Please restate exactly the lines of the data below, beginning with the line containing "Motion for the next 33" and ending with the last line.

■ Records
=== Section Start ===

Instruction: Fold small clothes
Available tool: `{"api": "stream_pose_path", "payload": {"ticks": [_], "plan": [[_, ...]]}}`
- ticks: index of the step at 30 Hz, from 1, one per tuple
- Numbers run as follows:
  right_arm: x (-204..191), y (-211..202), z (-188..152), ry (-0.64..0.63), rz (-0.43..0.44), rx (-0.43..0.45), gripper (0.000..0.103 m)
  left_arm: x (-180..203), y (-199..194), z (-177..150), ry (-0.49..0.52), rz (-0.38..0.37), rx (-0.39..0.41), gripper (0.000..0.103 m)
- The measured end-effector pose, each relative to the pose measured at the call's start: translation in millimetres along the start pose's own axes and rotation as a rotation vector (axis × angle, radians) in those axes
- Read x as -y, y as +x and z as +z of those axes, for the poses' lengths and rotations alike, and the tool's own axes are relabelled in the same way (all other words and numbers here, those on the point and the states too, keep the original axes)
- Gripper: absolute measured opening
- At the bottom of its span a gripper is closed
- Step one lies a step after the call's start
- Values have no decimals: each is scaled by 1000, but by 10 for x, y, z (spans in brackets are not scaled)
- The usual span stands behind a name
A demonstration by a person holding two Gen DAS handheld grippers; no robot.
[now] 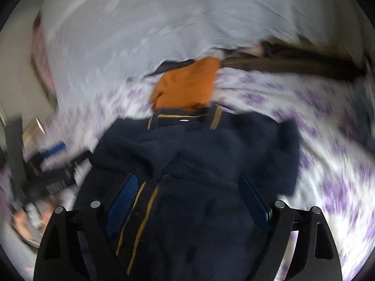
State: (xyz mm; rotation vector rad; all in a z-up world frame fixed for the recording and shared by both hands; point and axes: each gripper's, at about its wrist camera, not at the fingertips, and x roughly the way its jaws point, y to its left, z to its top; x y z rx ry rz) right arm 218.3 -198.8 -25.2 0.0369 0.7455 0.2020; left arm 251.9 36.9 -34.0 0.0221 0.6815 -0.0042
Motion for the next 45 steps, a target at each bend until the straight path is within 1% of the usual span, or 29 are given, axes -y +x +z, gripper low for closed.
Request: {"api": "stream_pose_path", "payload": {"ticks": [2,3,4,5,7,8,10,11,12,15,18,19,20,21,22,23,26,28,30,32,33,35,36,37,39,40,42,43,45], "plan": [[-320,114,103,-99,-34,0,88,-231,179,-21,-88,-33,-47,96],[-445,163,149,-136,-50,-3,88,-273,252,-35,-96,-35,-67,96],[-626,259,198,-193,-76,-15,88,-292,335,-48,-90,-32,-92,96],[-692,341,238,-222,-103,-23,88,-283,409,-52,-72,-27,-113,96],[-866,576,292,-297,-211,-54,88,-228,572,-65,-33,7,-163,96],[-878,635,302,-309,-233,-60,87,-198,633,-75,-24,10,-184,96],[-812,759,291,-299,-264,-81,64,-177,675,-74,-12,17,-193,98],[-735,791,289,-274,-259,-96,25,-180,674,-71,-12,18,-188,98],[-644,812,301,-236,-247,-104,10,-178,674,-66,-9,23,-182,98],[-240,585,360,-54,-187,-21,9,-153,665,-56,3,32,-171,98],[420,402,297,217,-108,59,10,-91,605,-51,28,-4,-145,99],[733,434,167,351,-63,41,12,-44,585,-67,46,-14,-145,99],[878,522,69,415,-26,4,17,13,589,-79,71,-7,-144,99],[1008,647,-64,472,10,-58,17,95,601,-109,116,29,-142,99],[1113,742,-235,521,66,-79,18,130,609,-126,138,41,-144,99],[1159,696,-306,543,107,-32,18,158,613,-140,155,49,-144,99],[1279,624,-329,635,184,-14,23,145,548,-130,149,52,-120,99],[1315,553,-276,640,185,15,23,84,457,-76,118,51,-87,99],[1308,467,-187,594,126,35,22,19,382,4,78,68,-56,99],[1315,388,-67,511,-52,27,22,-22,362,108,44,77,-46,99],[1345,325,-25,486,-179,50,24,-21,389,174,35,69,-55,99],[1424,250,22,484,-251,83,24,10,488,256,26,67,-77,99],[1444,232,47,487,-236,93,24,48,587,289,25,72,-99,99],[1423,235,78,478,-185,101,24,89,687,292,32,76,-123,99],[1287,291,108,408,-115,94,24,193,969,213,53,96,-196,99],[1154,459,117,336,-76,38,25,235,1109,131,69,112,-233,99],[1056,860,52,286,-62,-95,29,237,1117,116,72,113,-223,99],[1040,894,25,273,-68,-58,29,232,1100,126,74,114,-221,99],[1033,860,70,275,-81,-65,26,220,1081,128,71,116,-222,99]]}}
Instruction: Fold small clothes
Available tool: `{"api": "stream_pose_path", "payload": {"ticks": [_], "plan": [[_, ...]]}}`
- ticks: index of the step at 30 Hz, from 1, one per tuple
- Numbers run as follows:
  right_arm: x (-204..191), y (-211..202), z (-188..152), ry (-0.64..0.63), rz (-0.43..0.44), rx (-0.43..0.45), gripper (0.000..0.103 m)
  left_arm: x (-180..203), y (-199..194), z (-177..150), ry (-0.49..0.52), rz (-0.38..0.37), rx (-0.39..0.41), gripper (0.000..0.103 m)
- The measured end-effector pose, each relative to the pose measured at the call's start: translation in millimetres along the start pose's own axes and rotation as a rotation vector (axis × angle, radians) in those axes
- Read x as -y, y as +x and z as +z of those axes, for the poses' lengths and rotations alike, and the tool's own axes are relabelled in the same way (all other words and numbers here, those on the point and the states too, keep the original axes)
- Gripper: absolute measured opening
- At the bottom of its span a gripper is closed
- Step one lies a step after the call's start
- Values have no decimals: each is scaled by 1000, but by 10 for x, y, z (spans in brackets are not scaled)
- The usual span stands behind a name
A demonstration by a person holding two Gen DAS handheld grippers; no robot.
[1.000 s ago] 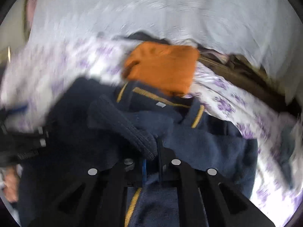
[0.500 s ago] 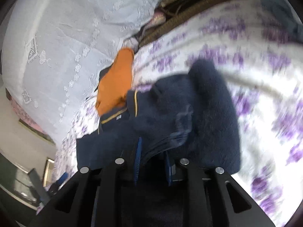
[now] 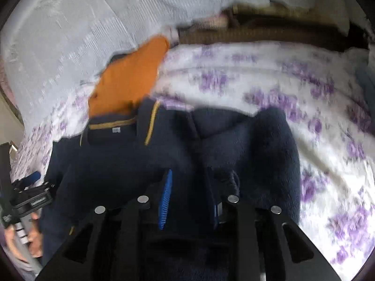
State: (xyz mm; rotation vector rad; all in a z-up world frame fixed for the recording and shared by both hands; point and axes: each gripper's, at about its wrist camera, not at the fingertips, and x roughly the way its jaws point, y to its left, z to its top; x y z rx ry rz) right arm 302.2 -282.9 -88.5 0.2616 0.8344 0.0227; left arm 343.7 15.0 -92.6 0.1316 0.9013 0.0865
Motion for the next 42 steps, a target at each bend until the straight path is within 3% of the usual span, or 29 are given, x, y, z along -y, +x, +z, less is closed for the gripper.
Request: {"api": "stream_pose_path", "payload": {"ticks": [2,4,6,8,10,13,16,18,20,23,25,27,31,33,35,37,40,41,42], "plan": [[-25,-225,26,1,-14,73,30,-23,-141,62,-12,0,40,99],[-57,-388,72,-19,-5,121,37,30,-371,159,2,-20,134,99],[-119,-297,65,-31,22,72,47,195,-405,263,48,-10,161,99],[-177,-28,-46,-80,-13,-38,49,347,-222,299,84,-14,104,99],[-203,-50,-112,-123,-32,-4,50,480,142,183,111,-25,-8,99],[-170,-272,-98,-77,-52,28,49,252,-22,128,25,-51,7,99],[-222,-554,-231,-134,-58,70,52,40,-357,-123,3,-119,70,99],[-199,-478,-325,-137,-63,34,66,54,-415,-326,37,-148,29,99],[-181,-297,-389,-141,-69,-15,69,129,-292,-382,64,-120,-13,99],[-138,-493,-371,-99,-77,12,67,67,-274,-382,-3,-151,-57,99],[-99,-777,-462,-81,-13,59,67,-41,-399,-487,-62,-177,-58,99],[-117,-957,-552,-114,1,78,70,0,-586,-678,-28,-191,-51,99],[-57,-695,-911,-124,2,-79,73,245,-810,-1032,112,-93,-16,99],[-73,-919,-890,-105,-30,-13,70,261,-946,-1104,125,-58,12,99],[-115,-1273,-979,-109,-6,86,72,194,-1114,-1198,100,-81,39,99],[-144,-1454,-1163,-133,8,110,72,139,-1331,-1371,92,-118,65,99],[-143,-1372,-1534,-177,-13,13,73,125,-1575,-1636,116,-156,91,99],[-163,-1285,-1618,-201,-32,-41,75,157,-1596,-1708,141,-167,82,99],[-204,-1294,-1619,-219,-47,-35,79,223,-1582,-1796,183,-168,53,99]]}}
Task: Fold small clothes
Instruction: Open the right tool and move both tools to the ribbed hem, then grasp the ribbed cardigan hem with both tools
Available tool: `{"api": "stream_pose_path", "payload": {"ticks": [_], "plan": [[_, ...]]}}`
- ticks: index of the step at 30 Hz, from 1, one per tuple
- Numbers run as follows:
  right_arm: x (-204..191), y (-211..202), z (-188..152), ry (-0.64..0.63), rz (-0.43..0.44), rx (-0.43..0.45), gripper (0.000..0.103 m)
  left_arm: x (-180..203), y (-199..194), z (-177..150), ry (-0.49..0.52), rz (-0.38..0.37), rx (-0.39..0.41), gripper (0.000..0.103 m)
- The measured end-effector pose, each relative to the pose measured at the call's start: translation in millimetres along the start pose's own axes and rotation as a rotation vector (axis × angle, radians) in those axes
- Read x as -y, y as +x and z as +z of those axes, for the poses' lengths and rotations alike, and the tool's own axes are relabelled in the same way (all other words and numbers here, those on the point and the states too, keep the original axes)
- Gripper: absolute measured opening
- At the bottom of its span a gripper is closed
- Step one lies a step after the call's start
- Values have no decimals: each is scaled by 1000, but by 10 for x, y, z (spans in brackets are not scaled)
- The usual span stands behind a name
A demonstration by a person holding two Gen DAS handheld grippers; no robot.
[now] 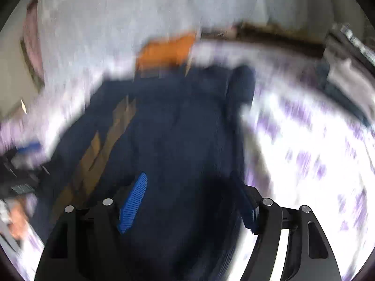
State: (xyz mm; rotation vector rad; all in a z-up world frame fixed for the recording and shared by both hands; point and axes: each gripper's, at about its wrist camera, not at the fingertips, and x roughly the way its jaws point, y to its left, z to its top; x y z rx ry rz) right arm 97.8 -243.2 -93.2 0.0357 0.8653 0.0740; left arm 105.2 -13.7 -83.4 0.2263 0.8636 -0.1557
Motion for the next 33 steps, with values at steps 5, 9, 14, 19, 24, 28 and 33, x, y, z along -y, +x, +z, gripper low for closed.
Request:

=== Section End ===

■ Exercise response
Motion for the next 33 steps, with values at steps 5, 9, 14, 19, 24, 28 and 33, x, y, z along -y, +x, +z, gripper low for closed.
Request:

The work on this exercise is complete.